Sakarya Akyazı Recep Tayyip Erdoğan Spor Kompleksi açılış töreninde konuşan Cumhurbaşkanı Recep Tayyip Erdoğan, bugün 2 bayramı bir arada kutlayan çocukları selamlayarak, açılış töreni için geldiği Akyazı’da, yolların etrafının insanlarla dolu olmasının kendilerine duygulu anlar yaşattığını söyledi.
Cumhurbaşkanı Erdoğan, Akyazı’da caddenin sağında ve solunda muhteşem bir katılım olmasının kendilerine bir şey gösterdiğini vurgulayarak, “Akyazı ne diyor biliyor musunuz? ‘Biz 14 Mayıs’a hazırız’ diyor. Sakarya ne diyor? ‘Biz gümbür gümbür akıyoruz, 14 Mayıs’a hazırız’ diyor” ifadelerini kullandı.

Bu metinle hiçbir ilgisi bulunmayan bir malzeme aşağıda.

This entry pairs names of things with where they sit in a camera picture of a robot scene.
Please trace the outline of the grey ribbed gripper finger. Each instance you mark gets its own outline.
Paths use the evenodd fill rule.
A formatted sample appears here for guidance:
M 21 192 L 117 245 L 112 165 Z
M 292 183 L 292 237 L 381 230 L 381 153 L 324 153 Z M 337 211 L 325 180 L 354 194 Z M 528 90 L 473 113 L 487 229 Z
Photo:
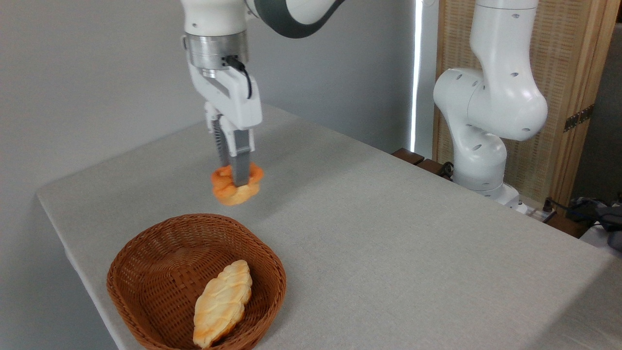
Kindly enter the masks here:
M 227 133 L 227 147 L 232 178 L 236 188 L 247 185 L 250 178 L 251 153 L 255 150 L 252 129 L 236 129 Z
M 222 113 L 216 109 L 211 102 L 206 101 L 205 108 L 205 120 L 207 122 L 208 131 L 215 138 L 216 150 L 218 151 L 220 167 L 229 165 L 229 151 L 227 148 L 226 135 L 222 129 L 220 119 Z

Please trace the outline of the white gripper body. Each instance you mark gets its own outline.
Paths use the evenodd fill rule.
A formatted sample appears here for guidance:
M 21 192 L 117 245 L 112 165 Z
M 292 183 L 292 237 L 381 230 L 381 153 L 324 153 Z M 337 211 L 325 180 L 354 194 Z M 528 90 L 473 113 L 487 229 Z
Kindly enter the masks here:
M 216 70 L 205 77 L 199 68 L 188 64 L 193 85 L 204 99 L 218 109 L 235 129 L 251 129 L 262 122 L 257 82 L 234 68 Z

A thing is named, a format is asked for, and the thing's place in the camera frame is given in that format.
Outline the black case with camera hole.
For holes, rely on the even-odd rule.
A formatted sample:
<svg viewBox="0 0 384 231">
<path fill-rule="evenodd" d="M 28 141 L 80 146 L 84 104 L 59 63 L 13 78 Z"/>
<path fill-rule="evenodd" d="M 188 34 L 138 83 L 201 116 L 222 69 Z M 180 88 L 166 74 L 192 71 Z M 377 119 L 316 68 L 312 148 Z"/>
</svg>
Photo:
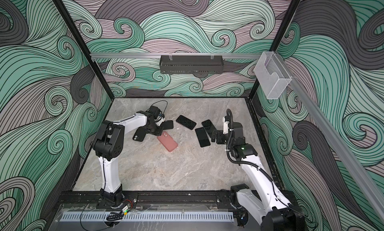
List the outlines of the black case with camera hole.
<svg viewBox="0 0 384 231">
<path fill-rule="evenodd" d="M 174 122 L 173 120 L 167 120 L 162 122 L 161 127 L 163 130 L 171 130 L 174 128 Z"/>
</svg>

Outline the black case edge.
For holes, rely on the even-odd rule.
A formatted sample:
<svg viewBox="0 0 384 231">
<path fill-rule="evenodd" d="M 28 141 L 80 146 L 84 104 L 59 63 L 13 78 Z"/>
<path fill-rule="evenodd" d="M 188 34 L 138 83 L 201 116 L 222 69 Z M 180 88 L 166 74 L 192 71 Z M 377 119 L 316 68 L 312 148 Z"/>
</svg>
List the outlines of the black case edge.
<svg viewBox="0 0 384 231">
<path fill-rule="evenodd" d="M 147 135 L 147 133 L 148 133 L 147 127 L 144 127 L 144 126 L 139 127 L 133 136 L 133 140 L 137 142 L 142 142 L 145 139 L 145 136 Z"/>
</svg>

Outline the pink phone case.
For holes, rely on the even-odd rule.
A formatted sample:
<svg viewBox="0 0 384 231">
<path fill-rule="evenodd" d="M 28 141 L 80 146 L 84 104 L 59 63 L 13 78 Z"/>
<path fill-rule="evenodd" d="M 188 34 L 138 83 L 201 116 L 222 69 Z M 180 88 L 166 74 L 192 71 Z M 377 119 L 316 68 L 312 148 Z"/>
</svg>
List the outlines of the pink phone case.
<svg viewBox="0 0 384 231">
<path fill-rule="evenodd" d="M 162 134 L 158 136 L 158 140 L 168 152 L 172 152 L 178 147 L 178 143 L 166 131 L 163 131 Z"/>
</svg>

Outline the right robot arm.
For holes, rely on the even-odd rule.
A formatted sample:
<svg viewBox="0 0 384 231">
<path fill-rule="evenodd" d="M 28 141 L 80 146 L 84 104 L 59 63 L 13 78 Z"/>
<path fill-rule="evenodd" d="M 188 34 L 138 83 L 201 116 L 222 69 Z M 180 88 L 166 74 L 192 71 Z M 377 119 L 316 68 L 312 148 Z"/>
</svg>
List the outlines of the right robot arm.
<svg viewBox="0 0 384 231">
<path fill-rule="evenodd" d="M 256 149 L 246 143 L 243 126 L 224 120 L 223 130 L 214 130 L 212 139 L 226 145 L 229 161 L 239 165 L 256 188 L 254 195 L 248 186 L 235 186 L 235 202 L 260 225 L 262 231 L 304 231 L 305 217 L 277 187 L 265 170 Z"/>
</svg>

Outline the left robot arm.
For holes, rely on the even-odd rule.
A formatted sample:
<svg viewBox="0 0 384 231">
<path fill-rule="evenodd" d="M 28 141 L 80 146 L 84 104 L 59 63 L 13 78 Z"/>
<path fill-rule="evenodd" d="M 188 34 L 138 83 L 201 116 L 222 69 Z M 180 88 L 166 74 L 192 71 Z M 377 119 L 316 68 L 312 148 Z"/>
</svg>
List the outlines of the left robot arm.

Açılışa katılan vatandaşlara, “İnşallah 14 Mayıs’ta bay bay Kemal’i gönderiyor musunuz? Onun buradaki uzantılarına gereğini yapıyor musunuz? Cumhur ittifakına Sakarya’da iş başında güvenle yola devam diyor musunuz?” sorularını soran Cumhurbaşkanı Erdoğan, vatandaşlardan “evet” yanıtını aldı.

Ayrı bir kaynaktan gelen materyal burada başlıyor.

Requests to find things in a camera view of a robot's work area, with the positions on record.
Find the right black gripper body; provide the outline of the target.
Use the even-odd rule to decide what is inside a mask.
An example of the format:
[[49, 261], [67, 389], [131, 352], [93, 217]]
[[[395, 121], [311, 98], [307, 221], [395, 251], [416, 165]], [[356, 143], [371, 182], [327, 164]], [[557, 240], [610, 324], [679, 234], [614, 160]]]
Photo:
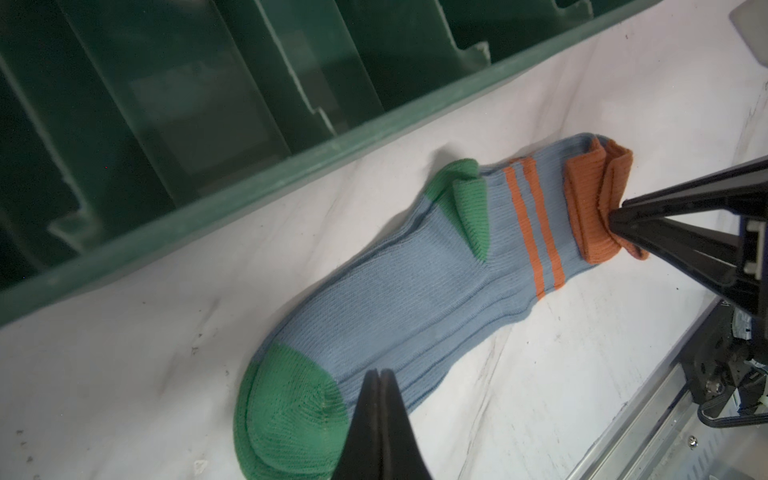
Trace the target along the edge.
[[743, 217], [737, 264], [740, 308], [752, 319], [753, 342], [767, 341], [767, 221]]

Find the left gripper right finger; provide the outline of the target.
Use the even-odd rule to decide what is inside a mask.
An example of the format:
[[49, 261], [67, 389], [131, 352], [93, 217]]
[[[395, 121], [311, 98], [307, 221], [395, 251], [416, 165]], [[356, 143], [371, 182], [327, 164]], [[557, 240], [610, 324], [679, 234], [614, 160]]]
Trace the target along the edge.
[[431, 479], [421, 456], [395, 374], [380, 374], [382, 479]]

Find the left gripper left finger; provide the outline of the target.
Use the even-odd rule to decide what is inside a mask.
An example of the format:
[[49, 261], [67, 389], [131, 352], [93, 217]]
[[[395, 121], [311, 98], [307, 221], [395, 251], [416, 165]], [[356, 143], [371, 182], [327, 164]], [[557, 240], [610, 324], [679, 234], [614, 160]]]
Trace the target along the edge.
[[380, 377], [369, 370], [358, 396], [342, 454], [332, 479], [379, 479], [381, 434], [379, 419]]

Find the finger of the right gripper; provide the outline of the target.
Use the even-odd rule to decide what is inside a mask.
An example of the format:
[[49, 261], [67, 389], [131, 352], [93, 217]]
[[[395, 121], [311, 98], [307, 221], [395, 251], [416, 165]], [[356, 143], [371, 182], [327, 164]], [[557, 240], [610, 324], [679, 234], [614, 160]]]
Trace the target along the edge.
[[619, 237], [661, 258], [740, 308], [740, 232], [730, 234], [670, 218], [621, 219], [620, 210], [610, 214], [609, 222], [612, 232]]
[[626, 200], [620, 218], [657, 219], [713, 210], [766, 219], [767, 157]]

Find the blue green orange sock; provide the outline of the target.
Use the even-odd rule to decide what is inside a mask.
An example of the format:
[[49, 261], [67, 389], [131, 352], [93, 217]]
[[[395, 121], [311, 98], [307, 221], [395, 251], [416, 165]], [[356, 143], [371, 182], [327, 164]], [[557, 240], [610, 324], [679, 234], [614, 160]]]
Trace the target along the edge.
[[328, 277], [254, 354], [234, 449], [248, 479], [327, 479], [366, 372], [418, 407], [451, 367], [567, 280], [621, 251], [610, 232], [632, 152], [591, 133], [483, 166], [440, 169], [404, 223]]

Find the green plastic divider tray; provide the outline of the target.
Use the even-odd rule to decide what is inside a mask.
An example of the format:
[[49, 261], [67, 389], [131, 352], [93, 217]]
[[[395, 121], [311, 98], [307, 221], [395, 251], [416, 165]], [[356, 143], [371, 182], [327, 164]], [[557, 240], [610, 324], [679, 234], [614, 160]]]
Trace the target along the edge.
[[5, 1], [1, 321], [152, 261], [646, 8]]

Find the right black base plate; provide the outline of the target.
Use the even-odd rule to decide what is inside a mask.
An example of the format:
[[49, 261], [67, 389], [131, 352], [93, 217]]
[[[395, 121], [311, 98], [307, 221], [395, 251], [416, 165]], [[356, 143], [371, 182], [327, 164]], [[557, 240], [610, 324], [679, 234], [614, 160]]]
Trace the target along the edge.
[[677, 356], [701, 423], [713, 429], [767, 423], [767, 365], [758, 350], [749, 315], [715, 300]]

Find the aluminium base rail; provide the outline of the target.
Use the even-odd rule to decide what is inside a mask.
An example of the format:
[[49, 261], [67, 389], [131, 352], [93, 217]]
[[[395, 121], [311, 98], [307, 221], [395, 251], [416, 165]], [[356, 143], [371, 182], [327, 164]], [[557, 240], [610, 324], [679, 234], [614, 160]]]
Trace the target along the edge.
[[713, 429], [697, 417], [677, 356], [703, 314], [593, 444], [571, 478], [766, 478], [767, 423]]

Bunun üzerine teşekkür eden Cumhurbaşkanı Erdoğan, vatandaşların Ramazan Bayramı ve 23 Nisan Ulusal Egemenlik ve Çocuk Bayramı’nı tebrik etti.
“14 MAYIS’TA BUNLARA GEREKEN DERSİ VERMEMİZ LAZIM”

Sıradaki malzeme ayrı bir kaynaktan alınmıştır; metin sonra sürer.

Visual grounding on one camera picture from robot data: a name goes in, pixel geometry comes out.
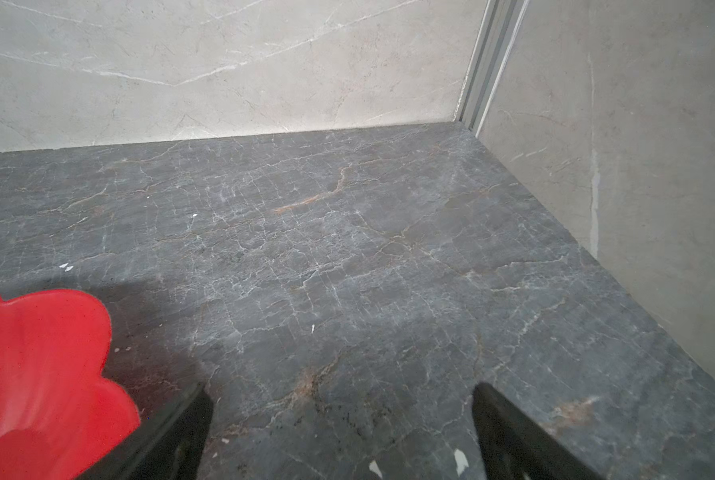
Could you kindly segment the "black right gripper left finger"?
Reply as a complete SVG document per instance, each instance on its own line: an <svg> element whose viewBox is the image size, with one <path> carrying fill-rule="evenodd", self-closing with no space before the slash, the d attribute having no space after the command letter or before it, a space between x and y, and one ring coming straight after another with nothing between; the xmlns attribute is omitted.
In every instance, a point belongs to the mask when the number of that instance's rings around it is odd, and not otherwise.
<svg viewBox="0 0 715 480"><path fill-rule="evenodd" d="M80 477L94 479L195 479L214 402L203 383L177 394L119 446Z"/></svg>

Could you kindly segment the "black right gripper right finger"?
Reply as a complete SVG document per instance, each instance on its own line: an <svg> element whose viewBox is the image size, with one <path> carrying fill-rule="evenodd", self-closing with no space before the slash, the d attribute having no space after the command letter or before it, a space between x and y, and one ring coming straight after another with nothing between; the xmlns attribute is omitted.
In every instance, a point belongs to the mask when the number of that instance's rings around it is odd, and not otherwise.
<svg viewBox="0 0 715 480"><path fill-rule="evenodd" d="M481 382L471 406L489 479L599 479L493 385Z"/></svg>

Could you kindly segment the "red flower-shaped fruit bowl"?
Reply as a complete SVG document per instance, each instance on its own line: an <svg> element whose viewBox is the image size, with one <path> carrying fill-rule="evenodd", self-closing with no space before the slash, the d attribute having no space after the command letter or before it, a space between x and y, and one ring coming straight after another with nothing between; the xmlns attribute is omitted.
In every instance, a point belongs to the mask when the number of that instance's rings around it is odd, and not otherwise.
<svg viewBox="0 0 715 480"><path fill-rule="evenodd" d="M103 376L107 308L71 289L0 296L0 479L74 479L141 424Z"/></svg>

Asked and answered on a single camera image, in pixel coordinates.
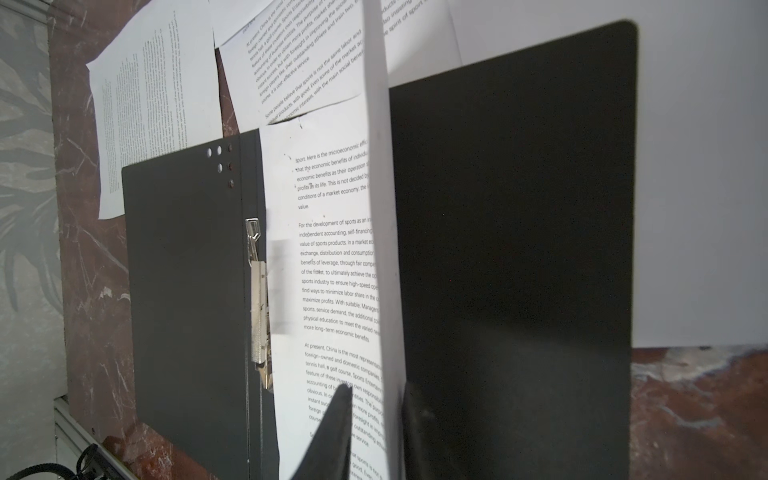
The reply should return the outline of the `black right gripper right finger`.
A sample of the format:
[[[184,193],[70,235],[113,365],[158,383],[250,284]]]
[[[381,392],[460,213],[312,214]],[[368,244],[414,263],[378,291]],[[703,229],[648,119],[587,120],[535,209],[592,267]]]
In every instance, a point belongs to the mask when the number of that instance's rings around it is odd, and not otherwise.
[[[405,385],[401,416],[407,479],[466,479],[442,436],[434,410],[412,382]]]

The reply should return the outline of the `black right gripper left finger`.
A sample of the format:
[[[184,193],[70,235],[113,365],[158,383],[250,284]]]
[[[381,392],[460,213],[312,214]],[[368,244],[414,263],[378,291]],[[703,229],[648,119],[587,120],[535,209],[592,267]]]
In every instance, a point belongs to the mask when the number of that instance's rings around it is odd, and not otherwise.
[[[348,480],[351,465],[353,389],[336,389],[293,480]]]

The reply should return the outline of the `metal folder clip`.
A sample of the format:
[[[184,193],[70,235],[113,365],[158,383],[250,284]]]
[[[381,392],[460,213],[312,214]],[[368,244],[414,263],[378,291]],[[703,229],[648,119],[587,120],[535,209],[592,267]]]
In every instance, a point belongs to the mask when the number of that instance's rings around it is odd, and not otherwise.
[[[271,390],[266,262],[261,261],[258,254],[258,241],[261,237],[258,218],[253,217],[245,220],[245,233],[250,266],[251,358],[261,377],[262,387]]]

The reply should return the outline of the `white black file folder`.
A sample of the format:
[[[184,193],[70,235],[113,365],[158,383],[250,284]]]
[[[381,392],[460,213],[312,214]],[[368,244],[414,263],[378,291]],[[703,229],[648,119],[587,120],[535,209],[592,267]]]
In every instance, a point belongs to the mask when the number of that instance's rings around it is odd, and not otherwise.
[[[409,380],[471,479],[625,479],[638,31],[390,91]],[[246,362],[260,136],[126,167],[139,419],[221,479],[283,454]]]

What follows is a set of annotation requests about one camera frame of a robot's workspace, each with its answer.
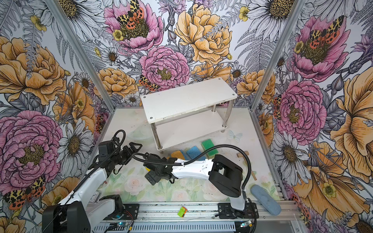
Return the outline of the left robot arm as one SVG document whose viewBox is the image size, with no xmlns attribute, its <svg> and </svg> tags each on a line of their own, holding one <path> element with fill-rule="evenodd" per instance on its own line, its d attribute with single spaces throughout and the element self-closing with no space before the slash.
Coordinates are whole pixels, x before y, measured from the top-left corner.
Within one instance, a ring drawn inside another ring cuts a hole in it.
<svg viewBox="0 0 373 233">
<path fill-rule="evenodd" d="M 105 219 L 128 219 L 133 226 L 138 205 L 125 207 L 120 195 L 109 195 L 93 200 L 97 189 L 114 172 L 117 165 L 127 165 L 133 153 L 142 144 L 131 142 L 121 146 L 113 140 L 99 144 L 98 155 L 93 159 L 80 183 L 58 204 L 49 206 L 42 214 L 44 233 L 90 233 Z"/>
</svg>

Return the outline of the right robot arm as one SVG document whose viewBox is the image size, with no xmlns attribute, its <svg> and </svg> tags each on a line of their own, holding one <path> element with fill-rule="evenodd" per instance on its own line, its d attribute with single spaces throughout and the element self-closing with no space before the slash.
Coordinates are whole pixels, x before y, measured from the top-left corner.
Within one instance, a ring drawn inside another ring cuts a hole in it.
<svg viewBox="0 0 373 233">
<path fill-rule="evenodd" d="M 208 180 L 223 195 L 229 197 L 232 209 L 237 211 L 245 209 L 246 201 L 241 189 L 243 170 L 222 155 L 217 154 L 213 159 L 192 162 L 147 154 L 143 165 L 149 170 L 145 177 L 152 185 L 162 179 L 170 183 L 183 178 Z"/>
</svg>

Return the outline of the white two-tier shelf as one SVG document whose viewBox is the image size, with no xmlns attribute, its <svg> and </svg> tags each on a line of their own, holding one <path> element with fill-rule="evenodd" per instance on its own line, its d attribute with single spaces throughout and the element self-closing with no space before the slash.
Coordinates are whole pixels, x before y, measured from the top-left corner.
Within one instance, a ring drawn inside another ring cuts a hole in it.
<svg viewBox="0 0 373 233">
<path fill-rule="evenodd" d="M 142 96 L 158 151 L 223 131 L 237 93 L 215 78 Z"/>
</svg>

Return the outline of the orange sponge right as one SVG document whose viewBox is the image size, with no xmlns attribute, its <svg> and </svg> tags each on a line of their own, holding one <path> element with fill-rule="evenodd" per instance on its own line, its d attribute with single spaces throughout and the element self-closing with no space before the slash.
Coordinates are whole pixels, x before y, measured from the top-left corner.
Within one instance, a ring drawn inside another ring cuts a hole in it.
<svg viewBox="0 0 373 233">
<path fill-rule="evenodd" d="M 182 150 L 174 151 L 173 153 L 171 153 L 171 157 L 181 159 L 181 160 L 185 160 L 185 156 L 184 156 Z"/>
</svg>

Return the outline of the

Necip Fazıl Kısakürek’in Sakarya Türküsü şiirinden “Sakarya saf çocuğu masum Anadolu’nun/Divanesi ikimiz kaldık, Allah yolunun” dizelerini okuyan Cumhurbaşkanı Erdoğan, “Öyleyse 14 Mayıs’ta bunlara gereken dersi vermemiz lazım. Ben Sakarya’nın bu dersi vereceğine inanıyorum. Gazi Mustafa Kemal’in çocuklarımıza adadığı bu önemli günün temsil ettiği Millî Mücadele ruhunu hiçbir zaman kaybetmedik, kaybetmeyeceğiz” ifadelerini kullandı.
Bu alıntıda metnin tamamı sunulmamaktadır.